Little Voice (also known as Her Voice in Europe) is an American romantic comedy-drama television series created by Sara Bareilles and Jessie Nelson for Apple TV+. The series premiered on July 10, 2020. In August 2021, the series was canceled after one season.

Premise
Little Voice explores "the universal journey of finding your authentic voice in your early 20s. It is described as a fresh, intensely romantic tale of the search to find your true voice...and then the courage to use it."

Cast

Main
 Brittany O'Grady as Bess Alice King
 Sean Teale as Ethan
 Colton Ryan as Samuel
 Shalini Bathina as Prisha
 Kevin Valdez as Louie King
 Phillip Johnson Richardson as Benny

Recurring
 Chuck Cooper as Percy King
 Nadia Mohebban as Ananya
 Sam Lazarus as Phil
 Mark Blane as Zack
 Andrew Duff as Ted
 Ned Eisenberg as Al
 Samrat Chakrabarti as Anil
 Gopal Divan as Sundeep
 Sakina Jaffrey as Vilina
 Luke Kirby as Jeremy
 June Squibb as Mrs.
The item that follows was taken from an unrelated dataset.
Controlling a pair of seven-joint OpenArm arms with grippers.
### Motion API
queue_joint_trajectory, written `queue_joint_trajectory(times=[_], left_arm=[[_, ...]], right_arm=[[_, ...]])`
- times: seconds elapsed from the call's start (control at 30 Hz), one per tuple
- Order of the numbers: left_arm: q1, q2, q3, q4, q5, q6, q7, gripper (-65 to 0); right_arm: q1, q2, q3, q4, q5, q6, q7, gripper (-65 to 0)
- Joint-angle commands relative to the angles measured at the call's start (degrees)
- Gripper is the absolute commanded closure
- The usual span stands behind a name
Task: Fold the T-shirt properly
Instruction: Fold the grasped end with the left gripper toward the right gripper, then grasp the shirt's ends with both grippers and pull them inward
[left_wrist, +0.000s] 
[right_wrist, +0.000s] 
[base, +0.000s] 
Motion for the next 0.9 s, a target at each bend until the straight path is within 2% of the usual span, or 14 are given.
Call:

Daisy Finch
 Becky Ann Baker as Elaine

Episodes

Production

Development
On June 6, 2018, it was announced that Apple had given the production a straight-to-series order for a first season consisting of ten episodes. The pilot episode was written and directed by Jessie Nelson, who would also executive produce alongside Sara Bareilles, J. J. Abrams, and Ben Stephenson. Along with Nelson, other directors for the series include Cherien Dabis, Bart Freundlich, Christopher Storer, and Emma Westenberg. Nelson was also expected to act as the series' showrunner, and Bareilles wrote original songs for the series. Production companies involved with the series include Warner Bros. Television and Bad Robot Productions. On August 4, 2021, Apple canceled the series after one season.

Casting
In October 2019, it was announced Brittany O'Grady, Shalini Bathina, Sean Teale, and Colton Ryan had joined the cast of the series as main cast members. At the same time, it was announced that Samrat Chakrabarti, Gopal Divan, Sakina Jaffrey, and Emma Hong would also be joining the cast. On May 21, 2020, it was announced that Kevin Valdez, Phillip Johnson Richardson, and Chuck Cooper would also star in the series.

Release
On May 21, 2020, it was announced that the series would premiere on July 10, 2020. On June 12, 2020, the official trailer for the series was released.

Critical response
On review aggregator Rotten Tomatoes, Little Voice holds a 77% approval rating based on 30 reviews, with an average rating of 5.88/10. The website's critical consensus reads, "Little Voice's earnest tune is a little too familiar, but a winsome cast led by Brittany O'Grady and catchy music from Sara Bareilles make for a breezy summer binge." Metacritic gave the series a weighted average score of 60 out of 100 based on 18 reviews, indicating "mixed or average reviews".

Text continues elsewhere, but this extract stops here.